▸ **Raw data**

*** Begin section ***

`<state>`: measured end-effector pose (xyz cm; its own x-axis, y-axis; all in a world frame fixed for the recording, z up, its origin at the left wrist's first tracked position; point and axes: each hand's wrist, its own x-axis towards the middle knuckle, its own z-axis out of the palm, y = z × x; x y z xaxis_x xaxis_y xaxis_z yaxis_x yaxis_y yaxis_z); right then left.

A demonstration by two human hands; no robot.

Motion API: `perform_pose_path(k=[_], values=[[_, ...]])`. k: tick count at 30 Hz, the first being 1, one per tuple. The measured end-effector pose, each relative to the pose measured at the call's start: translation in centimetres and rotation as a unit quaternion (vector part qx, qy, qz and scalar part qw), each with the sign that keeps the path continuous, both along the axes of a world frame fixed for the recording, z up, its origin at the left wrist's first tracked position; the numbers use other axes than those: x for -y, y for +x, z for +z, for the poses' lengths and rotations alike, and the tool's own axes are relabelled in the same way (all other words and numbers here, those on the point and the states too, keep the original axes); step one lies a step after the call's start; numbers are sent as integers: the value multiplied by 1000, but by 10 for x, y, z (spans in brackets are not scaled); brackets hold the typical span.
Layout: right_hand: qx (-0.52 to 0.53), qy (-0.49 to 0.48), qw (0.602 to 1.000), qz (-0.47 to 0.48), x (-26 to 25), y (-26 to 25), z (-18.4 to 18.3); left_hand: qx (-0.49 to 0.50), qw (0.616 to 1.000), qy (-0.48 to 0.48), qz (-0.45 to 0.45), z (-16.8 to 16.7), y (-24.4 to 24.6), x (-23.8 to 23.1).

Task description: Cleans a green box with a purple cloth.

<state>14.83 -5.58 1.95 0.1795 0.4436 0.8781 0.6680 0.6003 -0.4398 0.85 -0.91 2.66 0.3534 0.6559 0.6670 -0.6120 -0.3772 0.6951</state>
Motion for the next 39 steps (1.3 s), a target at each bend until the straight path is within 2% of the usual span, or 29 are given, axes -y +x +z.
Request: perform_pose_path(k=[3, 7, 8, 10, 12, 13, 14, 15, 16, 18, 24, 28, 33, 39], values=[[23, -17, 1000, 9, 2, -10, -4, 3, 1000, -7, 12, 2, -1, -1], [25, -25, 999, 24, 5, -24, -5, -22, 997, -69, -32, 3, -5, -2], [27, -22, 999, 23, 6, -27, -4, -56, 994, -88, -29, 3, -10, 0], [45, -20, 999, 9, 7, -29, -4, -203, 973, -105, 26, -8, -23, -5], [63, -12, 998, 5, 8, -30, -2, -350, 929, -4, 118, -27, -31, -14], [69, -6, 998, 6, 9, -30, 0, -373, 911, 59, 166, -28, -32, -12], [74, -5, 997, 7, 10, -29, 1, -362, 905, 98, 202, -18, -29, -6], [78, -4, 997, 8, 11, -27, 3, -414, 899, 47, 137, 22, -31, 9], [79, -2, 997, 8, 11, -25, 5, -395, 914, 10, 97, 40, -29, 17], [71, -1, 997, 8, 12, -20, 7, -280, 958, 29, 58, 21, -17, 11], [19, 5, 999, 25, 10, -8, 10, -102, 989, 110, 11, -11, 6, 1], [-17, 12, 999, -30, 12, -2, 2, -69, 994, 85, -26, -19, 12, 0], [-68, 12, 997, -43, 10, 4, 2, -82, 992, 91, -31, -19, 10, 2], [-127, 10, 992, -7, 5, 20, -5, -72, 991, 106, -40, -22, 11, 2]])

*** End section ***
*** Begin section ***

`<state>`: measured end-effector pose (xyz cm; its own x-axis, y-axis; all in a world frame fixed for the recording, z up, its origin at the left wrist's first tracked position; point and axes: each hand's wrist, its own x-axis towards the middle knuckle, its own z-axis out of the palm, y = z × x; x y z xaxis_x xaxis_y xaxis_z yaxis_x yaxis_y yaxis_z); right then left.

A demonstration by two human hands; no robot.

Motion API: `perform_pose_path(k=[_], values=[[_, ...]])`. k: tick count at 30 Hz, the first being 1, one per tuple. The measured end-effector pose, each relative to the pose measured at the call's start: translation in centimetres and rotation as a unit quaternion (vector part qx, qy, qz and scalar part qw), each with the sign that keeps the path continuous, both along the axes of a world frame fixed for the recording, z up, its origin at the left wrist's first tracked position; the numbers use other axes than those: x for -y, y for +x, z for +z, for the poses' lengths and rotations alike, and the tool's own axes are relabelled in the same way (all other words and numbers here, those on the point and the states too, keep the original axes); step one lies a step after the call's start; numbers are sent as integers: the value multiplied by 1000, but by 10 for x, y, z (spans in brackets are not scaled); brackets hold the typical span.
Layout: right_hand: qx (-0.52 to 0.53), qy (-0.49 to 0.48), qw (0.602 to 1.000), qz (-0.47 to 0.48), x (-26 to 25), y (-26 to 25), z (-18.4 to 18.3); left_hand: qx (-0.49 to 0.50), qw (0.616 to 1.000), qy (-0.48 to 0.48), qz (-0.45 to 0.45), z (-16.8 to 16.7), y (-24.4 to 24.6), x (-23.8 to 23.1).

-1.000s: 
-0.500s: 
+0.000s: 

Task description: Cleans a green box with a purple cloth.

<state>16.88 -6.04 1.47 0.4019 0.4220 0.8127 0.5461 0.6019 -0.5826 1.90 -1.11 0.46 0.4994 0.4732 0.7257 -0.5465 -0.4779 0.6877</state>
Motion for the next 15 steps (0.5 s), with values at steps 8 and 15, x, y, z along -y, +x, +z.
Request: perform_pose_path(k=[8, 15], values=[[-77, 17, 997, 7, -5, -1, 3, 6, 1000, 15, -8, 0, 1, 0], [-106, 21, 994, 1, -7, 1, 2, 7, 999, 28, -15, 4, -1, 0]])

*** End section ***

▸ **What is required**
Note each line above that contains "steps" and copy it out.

▸ **Result of this exercise**
Motion for the next 39 steps (1.3 s), a target at each bend until the straight path is within 2% of the usual span, or 29 are given, axes -y +x +z.
Motion for the next 15 steps (0.5 s), with values at steps 8 and 15, x, y, z along -y, +x, +z.

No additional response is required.